In high season, which extends from Christmas to the end of January, the resort begins to resemble an Alpine suburb of Moscow: Courchevelski some call it. The whole town scrambles to make these big spenders feel at home. There are Russian-themed dance parties at the après-ski nightclubs with Russian songs on their karaoke machines. French ski instructors and hotel bellhops wrap their Gallic tongues around nyet andspasibo, and struggle with Cyrillic in crowded classrooms at the Cite des Langues in the center of town.
The oligarchs and minigarchs, flush and discerning, are like high rollers in Las Vegas: the prize everyone’s after. The luxury arms race that’s resulted — hoteliers and restaurateurs pumping in millions of euros year after year trying to outdo each other — has turned Courchevel into perhaps the world’s most opulent place to ski, with more five-star hotels, more Michelin-starred restaurants, more high-fashion boutiques.
As I entered the sumptuous lobby of the Hotel de Charme Les Airelles, following a quick chauffeured sedan ride from the mountain-shack airport, the staff were feverishly prepping for the real start of the season, for the all-at-once arrival of their rich Slavic guests. By that Friday night, the hotel would be entirely booked, most of the rooms committed to Ukrainian steel magnate Victor Pinchuk — No. 336 on the Forbes billionaire list — who’d flown in 300 friends for his 50th birthday. Management were keeping a tight lip on exactly who to expect — rooms start at 1,800 euros per night, and discretion is built into the price.
“The most powerful people in the world come to sit in my office and chat,” said Séverine Petilaire-Bellet, the hotelier at the top of the pyramid — an imposing figure in strings of pearls and a broad-shouldered suit. She’d swung by my table near the hotel’s lavish buffet, a spread fit for a czar, featuring oysters, chilled lobster, foie gras, smoked salmon, and a whole haunch of sliced-to-order Iberico ham. Waiters in bow ties and valets in lederhosen (made-to-measure in Salzburg) cut across the wood-paneled dining room, which stretched into the lobby lounge where young Russians in Chanel ski suits reclined near the fireplace on plush pillowed couches. “I truly believe in keeping our guests’ privacy,” continued Petilaire-Bellet.

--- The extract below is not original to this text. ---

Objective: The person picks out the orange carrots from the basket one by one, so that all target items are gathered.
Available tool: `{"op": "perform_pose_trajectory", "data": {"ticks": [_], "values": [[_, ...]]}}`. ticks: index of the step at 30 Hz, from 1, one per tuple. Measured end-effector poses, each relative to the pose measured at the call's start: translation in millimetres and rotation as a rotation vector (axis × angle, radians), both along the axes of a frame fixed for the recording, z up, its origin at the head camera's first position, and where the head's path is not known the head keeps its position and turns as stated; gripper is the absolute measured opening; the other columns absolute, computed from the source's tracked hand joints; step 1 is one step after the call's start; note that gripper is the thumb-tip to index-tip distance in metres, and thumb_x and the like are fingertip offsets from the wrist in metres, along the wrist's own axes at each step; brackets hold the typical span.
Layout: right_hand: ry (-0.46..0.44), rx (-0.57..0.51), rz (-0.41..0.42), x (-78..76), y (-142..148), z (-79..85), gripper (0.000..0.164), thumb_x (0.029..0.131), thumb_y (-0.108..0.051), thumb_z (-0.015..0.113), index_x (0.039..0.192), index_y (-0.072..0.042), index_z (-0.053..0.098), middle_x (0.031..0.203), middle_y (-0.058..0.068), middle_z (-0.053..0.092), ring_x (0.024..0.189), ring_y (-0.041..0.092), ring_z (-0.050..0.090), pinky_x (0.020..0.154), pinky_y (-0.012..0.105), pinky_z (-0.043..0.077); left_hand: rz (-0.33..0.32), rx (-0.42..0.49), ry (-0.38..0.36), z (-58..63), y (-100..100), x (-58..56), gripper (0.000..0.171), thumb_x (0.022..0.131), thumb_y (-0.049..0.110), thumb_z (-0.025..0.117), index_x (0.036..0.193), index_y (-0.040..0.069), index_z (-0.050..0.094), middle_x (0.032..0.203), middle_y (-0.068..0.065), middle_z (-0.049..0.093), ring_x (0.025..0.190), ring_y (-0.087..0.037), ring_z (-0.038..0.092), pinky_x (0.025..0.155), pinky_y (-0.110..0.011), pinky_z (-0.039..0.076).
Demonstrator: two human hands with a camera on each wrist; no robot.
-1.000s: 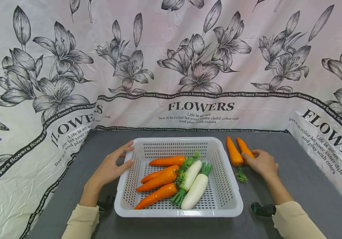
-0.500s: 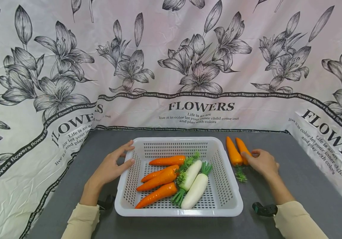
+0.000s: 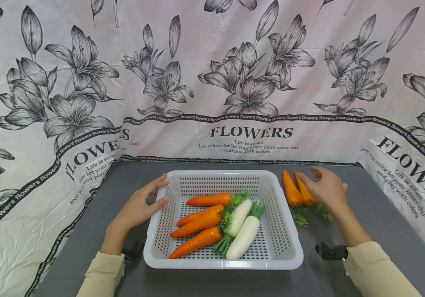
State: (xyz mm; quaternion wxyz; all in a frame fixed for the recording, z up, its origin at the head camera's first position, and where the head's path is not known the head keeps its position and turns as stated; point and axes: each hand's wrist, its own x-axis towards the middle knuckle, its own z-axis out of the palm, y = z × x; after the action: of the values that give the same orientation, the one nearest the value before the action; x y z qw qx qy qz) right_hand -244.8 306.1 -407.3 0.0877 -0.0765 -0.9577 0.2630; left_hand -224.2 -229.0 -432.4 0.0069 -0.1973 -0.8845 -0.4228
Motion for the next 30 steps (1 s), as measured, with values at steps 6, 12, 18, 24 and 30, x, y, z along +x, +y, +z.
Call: {"op": "perform_pose_trajectory", "data": {"ticks": [6,12,18,24,30], "values": [[0.116,0.015,0.132,-1.5,-22,25.3,0.067,0.099,-0.052,0.058,0.143,0.0,0.054,0.133,0.029,0.062,0.117,0.046,0.058,0.086,0.061,0.029,0.003,-0.005,0.006,0.9,0,0.6,0.056,0.098,0.039,0.066,0.148,0.019,0.052,0.167,0.008,0.032,0.122,-0.03,0.056,0.068,-0.027,0.059],[0.166,-0.027,0.253,-1.8,-49,47.7,0.06,0.099,-0.044,0.063,0.143,-0.005,0.056,0.135,0.027,0.062,0.121,0.047,0.058,0.099,0.071,0.024,0.006,-0.009,0.003,0.5,0,0.5,0.056,0.098,0.04,0.066,0.148,0.019,0.052,0.167,0.009,0.032,0.121,-0.03,0.056,0.069,-0.027,0.059],[0.202,-0.022,0.356,-5.4,-74,61.9,0.058,0.098,-0.037,0.067,0.144,-0.005,0.055,0.133,0.027,0.064,0.12,0.047,0.058,0.106,0.071,0.024,0.004,-0.006,0.0,-1.1,-1,-0.3,0.055,0.098,0.04,0.066,0.148,0.021,0.052,0.166,0.011,0.032,0.122,-0.03,0.056,0.067,-0.027,0.06],[0.265,-0.026,0.477,-8.9,-94,66.9,0.054,0.096,-0.028,0.07,0.142,-0.004,0.058,0.135,0.023,0.064,0.121,0.042,0.057,0.106,0.064,0.037,-0.002,-0.002,0.003,-2.0,-1,-0.8,0.055,0.098,0.039,0.066,0.148,0.02,0.052,0.167,0.01,0.032,0.12,-0.03,0.055,0.066,-0.028,0.06],[0.277,-0.01,0.564,-11.2,-112,70.3,0.051,0.096,-0.027,0.071,0.141,-0.006,0.059,0.133,0.021,0.065,0.118,0.04,0.061,0.1,0.06,0.047,0.002,0.0,0.0,-1.7,0,-0.6,0.055,0.098,0.04,0.066,0.148,0.021,0.052,0.167,0.011,0.032,0.12,-0.03,0.056,0.066,-0.027,0.06]]}}
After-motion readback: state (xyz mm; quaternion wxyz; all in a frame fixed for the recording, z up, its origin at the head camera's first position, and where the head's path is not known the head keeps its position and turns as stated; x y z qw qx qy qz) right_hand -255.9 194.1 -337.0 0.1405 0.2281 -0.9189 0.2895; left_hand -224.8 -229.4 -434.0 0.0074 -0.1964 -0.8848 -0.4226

And despite her valiant efforts to keep prying eyes at bay, even at the most exclusive hotel in Courchevel — and, by default, perhaps the Alps — gossipmongers and paparazzi sometimes slip in. Already the British tabloids had picked up the story of Pinchuk’s impending festivities, a $5 million affair planned for the weekend. He’d erected a giant 20,000-square-foot tent down the mountain a bit at Courchevel 1650 — the lower you go here, the more the price of everything drops — where Cirque du Soleil would perform, and three-star chef Alain Ducasse would oversee dinner. The British press had tarred the whole lavish spectacle an obscene show of wealth. “Ski resort’s bid to lose bling image is dashed … by birthday bash,” read theDaily Mail. The [London] Telegraph, meanwhile, quoted outraged locals. “I find it scandalous, indecent” said one permanent resident. And it was, in fact, just the sort of attention Courchevel’s gatekeepers have come to dread every year at the start of the Russian season.
It had been bad enough back in 2007, when French police had arrested Mikhail Prokhorov — currently No. 32 on that same Forbes list — following a raid on his suite at the Hotel Byblos. The billionaire, suspected of procuring prostitutes — flying in a bevy of beauties on his private plane — had later demanded a public apology, calling for a boycott of Courchevel until he received it. The apology reportedly came three years later during a meeting between Vladimir Putin and French Prime Minister Francois Fillon (Putin would visit Courchevel later as Prokhorov’s guest). But the resort’s reputation for moneyed propriety had already been tarnished, a spotlight shown on its seamier side as a place where, for the right price, just about any itch can be scratched, and made the rest of the world wonder what else had been coming into town on those private planes.